In answer to the question “Regardless of whether you think the U.S. should have gone to war, how likely is the U.S. to succeed?” 41 percent of those doing the fighting said that they did not believe that they and their country would prevail. Those answering the questions who come from all the fighting services also have doubts about the capacity of the man making the big decisions.
In contrast to a year ago, when 54 percent approved, only 35 percent answered “approve” when asked, “Do you approve or disapprove of the way George W. Bush is handling the situation with Iraq?”–42 percent disapproved of how their Commander in Chief is doing his job. (A jump up from 25 percent in 2005.) Another 12 percent declined to answer the question, which we can take to mean they do not approve either but they think it is wrong to go on record saying so. Nevertheless, more than half of the armed forces in this survey cannot bring themselves to say they have confidence in their supreme commander.
How closely do these results mirror the opinions and feelings of all active-duty personnel? The Military Times cautions that “the results should not be read as representative of the military as a whole; the survey’s respondents are on average older, more experienced, more likely to be officers and more career-oriented than the overall military population.” They are also preponderantly Republican and of a conservative cast of mind. A mere 7 percent described themselves as liberal, and a corporal’s guard of 16 percent said that they were Democrats.
When it comes to backing Bush’s military policies, these people are the President’s bedrock support, the hardest of the hard core. They are not like civilians who get discouraged at bad news. They are not summer soldiers. The military knows how to hang in there, and its respect for its Commander in Chief is anything but superficial, which makes these polling numbers and their respondents’ pessimism all the more startling.
At what point these opinions become corrosive is anyone’s guess. Our service people have shown themselves to be steadfast, energetic and undaunted, but there comes a time when their own consciousness of the futility of what they have been asked to do does affect performance. How long can soldiers be asked to fight a war they believe is unwinnable?
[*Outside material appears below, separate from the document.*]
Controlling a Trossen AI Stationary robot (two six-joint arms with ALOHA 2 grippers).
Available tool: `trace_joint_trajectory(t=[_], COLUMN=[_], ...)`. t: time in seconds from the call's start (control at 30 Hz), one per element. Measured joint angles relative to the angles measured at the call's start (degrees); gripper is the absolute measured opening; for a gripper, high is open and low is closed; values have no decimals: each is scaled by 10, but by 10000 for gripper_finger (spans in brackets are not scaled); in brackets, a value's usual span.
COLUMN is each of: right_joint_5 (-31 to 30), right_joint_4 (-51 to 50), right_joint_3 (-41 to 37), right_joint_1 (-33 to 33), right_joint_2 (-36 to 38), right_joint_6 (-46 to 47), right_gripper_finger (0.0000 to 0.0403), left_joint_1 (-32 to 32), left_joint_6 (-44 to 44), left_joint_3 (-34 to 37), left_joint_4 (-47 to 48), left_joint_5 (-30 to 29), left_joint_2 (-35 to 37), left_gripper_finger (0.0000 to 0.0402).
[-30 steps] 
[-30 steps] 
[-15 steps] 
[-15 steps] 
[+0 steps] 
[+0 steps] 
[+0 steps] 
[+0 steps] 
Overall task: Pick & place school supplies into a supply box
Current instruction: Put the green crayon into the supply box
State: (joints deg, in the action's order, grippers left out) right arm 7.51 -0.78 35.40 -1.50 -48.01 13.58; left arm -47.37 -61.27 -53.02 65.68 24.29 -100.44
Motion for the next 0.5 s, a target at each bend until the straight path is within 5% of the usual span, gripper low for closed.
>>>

When morale begins to crumple efficiency goes down, effectiveness decreases, casualties rise and we can no longer debate about stately timed withdrawals. Armies do disintegrate, they do fray, and if ours starts to go that way, we may, even with our stupendous firepower, have to get our people out quick. It is well and good to argue about what we can or should do with or to Iraq, but let’s also remember what Iraq is doing to us.